Recorded data:
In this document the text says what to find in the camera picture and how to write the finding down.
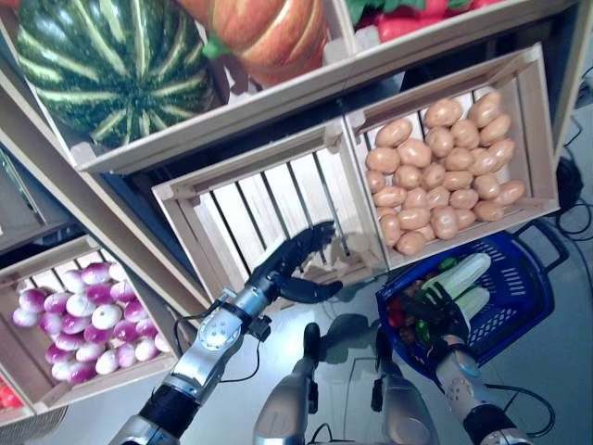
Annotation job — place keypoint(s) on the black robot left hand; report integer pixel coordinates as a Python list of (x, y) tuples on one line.
[(287, 264)]

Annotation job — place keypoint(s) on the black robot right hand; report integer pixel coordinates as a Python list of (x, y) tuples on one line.
[(445, 320)]

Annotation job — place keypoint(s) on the green white napa cabbage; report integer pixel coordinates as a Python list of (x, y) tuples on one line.
[(475, 301), (468, 273)]

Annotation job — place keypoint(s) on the blue plastic shopping basket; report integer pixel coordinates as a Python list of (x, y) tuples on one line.
[(509, 296)]

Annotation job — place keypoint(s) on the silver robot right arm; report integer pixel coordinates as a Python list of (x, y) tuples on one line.
[(456, 385)]

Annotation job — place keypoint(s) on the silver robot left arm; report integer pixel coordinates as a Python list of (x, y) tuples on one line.
[(213, 334)]

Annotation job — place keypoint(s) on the grey ribbed basket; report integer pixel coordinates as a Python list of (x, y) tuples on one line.
[(28, 428)]

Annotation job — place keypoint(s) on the red bell pepper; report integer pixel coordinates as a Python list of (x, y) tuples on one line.
[(395, 313)]

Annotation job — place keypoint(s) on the green bell pepper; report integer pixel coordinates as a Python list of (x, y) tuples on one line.
[(447, 264)]

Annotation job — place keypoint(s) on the tan potato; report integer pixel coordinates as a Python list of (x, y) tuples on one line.
[(389, 196), (488, 211), (445, 222), (509, 193), (382, 160), (495, 130), (466, 218), (414, 219), (394, 133), (411, 242), (414, 153), (390, 229), (485, 109), (443, 113)]

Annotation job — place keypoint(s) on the silver robot right leg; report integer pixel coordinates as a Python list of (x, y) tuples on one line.
[(407, 408)]

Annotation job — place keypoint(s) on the light wooden crate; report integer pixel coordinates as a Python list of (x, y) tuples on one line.
[(537, 139), (463, 25), (116, 377), (250, 153), (231, 111)]

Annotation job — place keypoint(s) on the purple white turnip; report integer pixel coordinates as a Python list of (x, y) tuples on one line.
[(99, 293), (135, 311), (117, 272), (32, 300), (107, 316), (96, 273), (147, 349), (126, 355), (126, 330), (123, 292), (81, 305), (72, 282), (57, 303)]

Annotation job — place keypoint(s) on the orange ribbed pumpkin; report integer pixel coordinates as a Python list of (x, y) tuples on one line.
[(268, 32)]

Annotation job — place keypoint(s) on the wooden display shelf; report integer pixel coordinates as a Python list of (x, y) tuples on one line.
[(23, 218), (567, 92)]

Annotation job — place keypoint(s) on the green striped pumpkin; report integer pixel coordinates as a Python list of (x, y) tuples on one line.
[(116, 69)]

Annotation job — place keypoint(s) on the red orange carrot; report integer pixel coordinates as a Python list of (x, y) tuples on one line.
[(407, 27)]

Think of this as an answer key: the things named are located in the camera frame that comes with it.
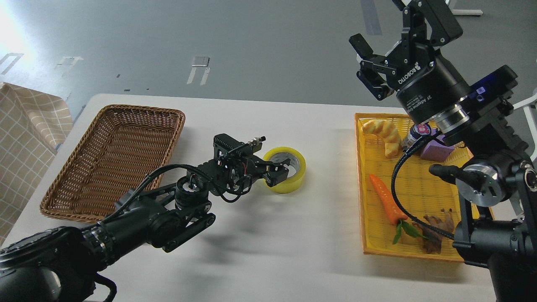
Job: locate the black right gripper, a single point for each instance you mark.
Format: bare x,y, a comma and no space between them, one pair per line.
423,80

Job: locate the orange toy carrot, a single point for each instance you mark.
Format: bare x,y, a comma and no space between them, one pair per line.
393,212

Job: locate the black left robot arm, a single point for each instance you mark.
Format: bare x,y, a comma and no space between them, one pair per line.
170,207

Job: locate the toy croissant bread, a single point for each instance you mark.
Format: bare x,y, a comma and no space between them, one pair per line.
387,132

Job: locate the purple foam cube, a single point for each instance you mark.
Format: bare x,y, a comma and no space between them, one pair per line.
436,152

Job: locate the yellow tape roll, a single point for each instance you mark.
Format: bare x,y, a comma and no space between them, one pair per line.
293,176

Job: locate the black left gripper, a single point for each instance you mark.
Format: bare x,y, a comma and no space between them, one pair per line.
272,172

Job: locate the brown wicker basket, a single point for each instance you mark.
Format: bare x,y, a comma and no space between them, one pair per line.
122,144

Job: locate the brown toy animal figure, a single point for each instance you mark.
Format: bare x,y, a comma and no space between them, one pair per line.
433,242

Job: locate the small dark jar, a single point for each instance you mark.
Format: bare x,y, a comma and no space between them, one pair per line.
415,132

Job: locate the beige checkered cloth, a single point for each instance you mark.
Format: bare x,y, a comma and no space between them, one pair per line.
33,125

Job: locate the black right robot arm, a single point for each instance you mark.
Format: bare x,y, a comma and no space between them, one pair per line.
497,186

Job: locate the yellow plastic basket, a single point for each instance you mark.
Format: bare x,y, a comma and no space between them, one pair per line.
419,192

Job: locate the white chair base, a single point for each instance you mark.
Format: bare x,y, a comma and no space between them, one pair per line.
528,105

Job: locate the white desk leg base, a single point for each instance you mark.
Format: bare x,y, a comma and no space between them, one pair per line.
463,11

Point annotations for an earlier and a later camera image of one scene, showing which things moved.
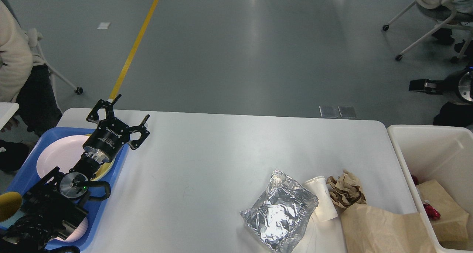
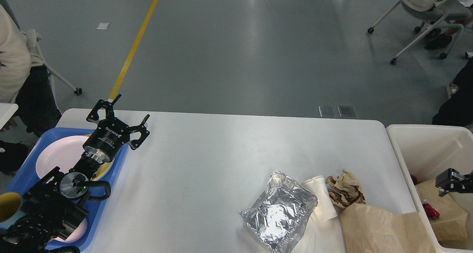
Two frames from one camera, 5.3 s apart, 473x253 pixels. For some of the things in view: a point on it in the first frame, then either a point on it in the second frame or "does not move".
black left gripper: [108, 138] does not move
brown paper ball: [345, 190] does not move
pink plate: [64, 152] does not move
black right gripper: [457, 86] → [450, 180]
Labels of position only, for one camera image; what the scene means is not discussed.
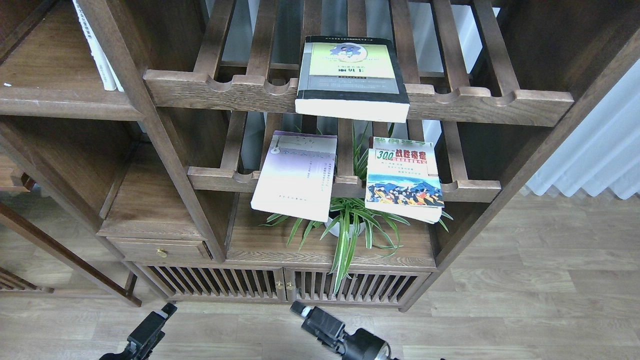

__Problem to work on__: Without the pictures, reproduce the entries exactly.

__Task solution__:
In this document the text says what to find in the camera picture and how to write the finding down.
Annotation job — place keypoint(s) on the black robot left hand; report integer pixel coordinates as a Python list of (x, y) tuples on one line.
[(287, 264)]

Annotation job — place keypoint(s) on the black robot right hand; report integer pixel coordinates as a Python list of (x, y) tuples on one line.
[(445, 320)]

Annotation job — place keypoint(s) on the green white napa cabbage; report integer pixel coordinates as a Python list of (x, y) tuples on one line.
[(475, 301), (468, 273)]

Annotation job — place keypoint(s) on the blue plastic shopping basket; report integer pixel coordinates as a Python list of (x, y) tuples on one line.
[(509, 296)]

Annotation job — place keypoint(s) on the silver robot right arm; report integer pixel coordinates as a Python list of (x, y) tuples on one line.
[(456, 385)]

Annotation job — place keypoint(s) on the silver robot left arm; report integer pixel coordinates as a Python list of (x, y) tuples on one line.
[(213, 334)]

Annotation job — place keypoint(s) on the grey ribbed basket; report integer pixel coordinates as a Python list of (x, y) tuples on one line.
[(28, 428)]

Annotation job — place keypoint(s) on the red bell pepper; report integer pixel coordinates as a Python list of (x, y) tuples on one line.
[(395, 313)]

Annotation job — place keypoint(s) on the green bell pepper; report integer pixel coordinates as a Python list of (x, y) tuples on one line.
[(447, 264)]

Annotation job — place keypoint(s) on the tan potato; report integer pixel coordinates as a Python list of (x, y) tuples on one line.
[(389, 196), (488, 211), (445, 222), (509, 193), (382, 160), (495, 130), (466, 218), (414, 219), (394, 133), (411, 242), (414, 153), (390, 229), (485, 109), (443, 113)]

Annotation job — place keypoint(s) on the silver robot right leg; report integer pixel coordinates as a Python list of (x, y) tuples on one line.
[(407, 408)]

Annotation job — place keypoint(s) on the light wooden crate; report integer pixel coordinates as a Python list of (x, y) tuples on one line.
[(537, 139), (463, 25), (116, 377), (250, 153), (231, 111)]

Annotation job — place keypoint(s) on the purple white turnip; report integer pixel coordinates as a Python list of (x, y) tuples on one line.
[(99, 293), (135, 311), (117, 272), (32, 300), (107, 316), (96, 273), (147, 349), (126, 355), (126, 330), (123, 292), (81, 305), (72, 282), (57, 303)]

Annotation job — place keypoint(s) on the orange ribbed pumpkin; report integer pixel coordinates as a Python list of (x, y) tuples on one line.
[(268, 32)]

Annotation job — place keypoint(s) on the wooden display shelf; report integer pixel coordinates as a Python list of (x, y) tuples on one line.
[(23, 218), (567, 92)]

Annotation job — place keypoint(s) on the green striped pumpkin; report integer pixel coordinates as a Python list of (x, y) tuples on one line.
[(116, 69)]

Annotation job — place keypoint(s) on the red orange carrot; report integer pixel coordinates as a Python list of (x, y) tuples on one line.
[(407, 27)]

Think of this as an answer key: the things named are located in the camera frame that comes with it.
Job: locate the black right gripper, a single point for each instance you mark.
Format: bare x,y, a comma and no space between them, one pair per line.
423,80

Job: locate the orange toy carrot, a single point for each instance you mark.
Format: bare x,y, a comma and no space between them, one pair per line.
393,212

Job: locate the black left robot arm, a single point for each instance you mark.
Format: bare x,y, a comma and no space between them, one pair per line.
170,207

Job: locate the toy croissant bread, a single point for each instance you mark.
Format: bare x,y, a comma and no space between them, one pair per line.
387,132

Job: locate the purple foam cube, a single point for each instance you mark.
Format: bare x,y, a comma and no space between them, one pair per line.
436,152

Job: locate the yellow tape roll, a single point for each instance you mark.
Format: bare x,y, a comma and no space between them, one pair per line.
293,176

Job: locate the black left gripper, a single point for each instance you mark.
Format: bare x,y, a comma and no space between them, one pair per line.
272,172

Job: locate the brown wicker basket, a single point for each instance you mark.
Format: bare x,y, a comma and no space between them, one pair per line.
122,144

Job: locate the brown toy animal figure, a single point for each instance you mark.
Format: bare x,y, a comma and no space between them, one pair per line.
433,242

Job: locate the small dark jar, a single point for each instance you mark.
Format: bare x,y, a comma and no space between them, one pair per line.
415,132

Job: locate the beige checkered cloth, a single point for each instance you mark.
Format: bare x,y, a comma and no space between them, one pair per line.
33,125

Job: locate the black right robot arm, a single point for each instance you mark.
Format: bare x,y, a comma and no space between them, one pair per line.
497,186

Job: locate the yellow plastic basket, a single point for each instance you mark.
Format: bare x,y, a comma and no space between them, one pair per line.
419,192

Job: locate the white chair base, a single point for each instance you mark.
Format: bare x,y, a comma and no space between them, one pair per line.
528,105

Job: locate the white desk leg base, a single point for each instance you mark.
Format: bare x,y, a comma and no space between them, one pair per line.
463,11

Point annotations for an earlier and a later camera image of one scene, showing which things moved.
Two frames from one camera, 5.3 s apart, 473x253 pixels. For some of the things in view: a point on it in the first frame, then either a point on it in the second frame or "does not move".
black left gripper: [108, 138] does not move
brown paper ball: [345, 190] does not move
pink plate: [64, 152] does not move
black right gripper: [457, 86] → [450, 180]
Labels of position only, for one camera image; what the scene means is not discussed.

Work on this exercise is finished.